**INPUT:**
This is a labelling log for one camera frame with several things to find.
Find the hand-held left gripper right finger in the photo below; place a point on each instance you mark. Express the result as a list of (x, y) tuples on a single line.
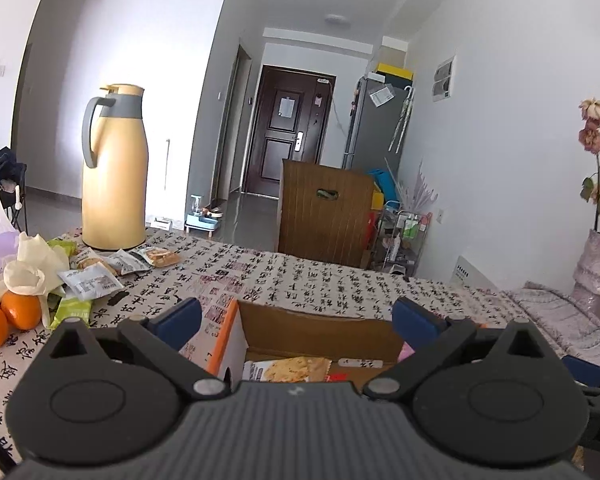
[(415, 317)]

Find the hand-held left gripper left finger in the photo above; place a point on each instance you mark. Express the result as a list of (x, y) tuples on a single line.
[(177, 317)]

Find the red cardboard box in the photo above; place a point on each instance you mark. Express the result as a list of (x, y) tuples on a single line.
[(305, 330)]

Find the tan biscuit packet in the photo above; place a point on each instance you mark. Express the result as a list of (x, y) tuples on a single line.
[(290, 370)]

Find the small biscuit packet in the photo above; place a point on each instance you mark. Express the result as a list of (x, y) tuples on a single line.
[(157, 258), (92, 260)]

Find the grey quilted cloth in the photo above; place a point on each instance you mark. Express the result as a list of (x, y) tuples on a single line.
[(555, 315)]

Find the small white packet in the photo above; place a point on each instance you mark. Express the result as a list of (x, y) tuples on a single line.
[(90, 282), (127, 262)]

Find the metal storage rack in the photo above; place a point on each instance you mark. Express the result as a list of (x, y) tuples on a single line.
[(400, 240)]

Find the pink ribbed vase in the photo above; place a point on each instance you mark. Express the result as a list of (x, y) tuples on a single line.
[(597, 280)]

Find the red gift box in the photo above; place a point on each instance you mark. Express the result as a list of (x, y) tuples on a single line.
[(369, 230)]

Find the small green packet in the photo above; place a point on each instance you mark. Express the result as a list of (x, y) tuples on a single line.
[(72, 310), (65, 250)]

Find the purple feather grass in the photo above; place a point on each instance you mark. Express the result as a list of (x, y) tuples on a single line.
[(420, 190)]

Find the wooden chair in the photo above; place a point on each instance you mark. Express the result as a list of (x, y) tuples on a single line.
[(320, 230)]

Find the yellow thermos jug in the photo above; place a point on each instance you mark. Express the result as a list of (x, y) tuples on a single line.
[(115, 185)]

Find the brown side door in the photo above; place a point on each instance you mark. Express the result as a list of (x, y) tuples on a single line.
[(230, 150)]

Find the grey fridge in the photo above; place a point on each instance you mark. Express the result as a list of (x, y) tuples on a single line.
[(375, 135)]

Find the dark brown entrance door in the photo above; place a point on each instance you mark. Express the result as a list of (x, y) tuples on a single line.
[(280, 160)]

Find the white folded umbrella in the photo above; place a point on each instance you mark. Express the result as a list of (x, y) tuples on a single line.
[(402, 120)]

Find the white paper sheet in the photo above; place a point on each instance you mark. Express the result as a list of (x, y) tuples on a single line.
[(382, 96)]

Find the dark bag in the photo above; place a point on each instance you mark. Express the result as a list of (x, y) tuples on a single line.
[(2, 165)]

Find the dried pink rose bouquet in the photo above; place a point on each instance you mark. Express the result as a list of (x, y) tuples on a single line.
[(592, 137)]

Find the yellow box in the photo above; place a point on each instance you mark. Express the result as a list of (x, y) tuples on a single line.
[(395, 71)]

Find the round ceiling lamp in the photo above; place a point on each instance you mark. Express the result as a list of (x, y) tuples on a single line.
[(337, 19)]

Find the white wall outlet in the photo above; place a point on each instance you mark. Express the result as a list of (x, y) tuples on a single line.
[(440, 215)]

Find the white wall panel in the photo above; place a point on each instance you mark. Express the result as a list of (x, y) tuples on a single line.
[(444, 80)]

**WORK REQUIRED:**
Your response must reproduce the listing above word for word and must contain none of its pictures.

**TASK SOLUTION:**
This is a labelling log for one camera frame with several things to find.
Find the hand-held left gripper right finger in the photo below; place a point on each instance you mark. Express the result as a list of (x, y) tuples on a single line.
[(415, 317)]

Find the hand-held left gripper left finger in the photo above; place a point on each instance you mark. Express the result as a list of (x, y) tuples on a single line.
[(177, 317)]

Find the red cardboard box in the photo above; place a point on each instance you mark. Express the result as a list of (x, y) tuples on a single line.
[(305, 330)]

Find the tan biscuit packet in the photo above; place a point on each instance you mark. Express the result as a list of (x, y) tuples on a single line.
[(290, 370)]

Find the small biscuit packet in the photo above; place a point on each instance you mark. Express the result as a list of (x, y) tuples on a single line.
[(157, 258), (92, 260)]

Find the grey quilted cloth in the photo above; place a point on each instance you mark. Express the result as a list of (x, y) tuples on a single line.
[(555, 315)]

Find the small white packet in the photo above; place a point on each instance you mark. Express the result as a list of (x, y) tuples on a single line.
[(90, 282), (127, 262)]

Find the metal storage rack in the photo above; place a point on each instance you mark. Express the result as a list of (x, y) tuples on a single line.
[(400, 240)]

Find the pink ribbed vase in the photo above; place a point on each instance you mark. Express the result as a list of (x, y) tuples on a single line.
[(597, 280)]

Find the red gift box in the photo above; place a point on each instance you mark. Express the result as a list of (x, y) tuples on a single line.
[(369, 230)]

Find the small green packet in the photo above; place a point on each instance you mark. Express the result as a list of (x, y) tuples on a single line.
[(72, 310), (65, 250)]

Find the purple feather grass in the photo above; place a point on each instance you mark. Express the result as a list of (x, y) tuples on a single line.
[(420, 190)]

Find the wooden chair in the photo above; place a point on each instance you mark. Express the result as a list of (x, y) tuples on a single line.
[(320, 230)]

Find the yellow thermos jug in the photo above; place a point on each instance you mark. Express the result as a list of (x, y) tuples on a single line.
[(115, 185)]

Find the brown side door in the photo above; place a point on each instance you mark. Express the result as a list of (x, y) tuples on a single line.
[(230, 150)]

Find the grey fridge in the photo above; place a point on each instance you mark. Express the result as a list of (x, y) tuples on a single line.
[(375, 135)]

Find the dark brown entrance door in the photo above; place a point on each instance you mark. Express the result as a list of (x, y) tuples on a single line.
[(280, 160)]

Find the white folded umbrella in the photo above; place a point on each instance you mark. Express the result as a list of (x, y) tuples on a single line.
[(402, 120)]

Find the white paper sheet in the photo above; place a point on each instance you mark. Express the result as a list of (x, y) tuples on a single line.
[(382, 96)]

Find the dark bag in the photo above; place a point on each instance you mark. Express the result as a list of (x, y) tuples on a single line.
[(2, 165)]

Find the dried pink rose bouquet in the photo above; place a point on each instance you mark. Express the result as a list of (x, y) tuples on a single line.
[(592, 137)]

Find the yellow box in the photo above; place a point on each instance you mark. Express the result as a list of (x, y) tuples on a single line.
[(395, 71)]

Find the round ceiling lamp in the photo above; place a point on each instance you mark. Express the result as a list of (x, y) tuples on a single line.
[(337, 19)]

Find the white wall outlet in the photo above; place a point on each instance you mark. Express the result as a list of (x, y) tuples on a single line.
[(440, 215)]

Find the white wall panel in the photo above; place a point on each instance you mark. Express the result as a list of (x, y) tuples on a single line.
[(444, 80)]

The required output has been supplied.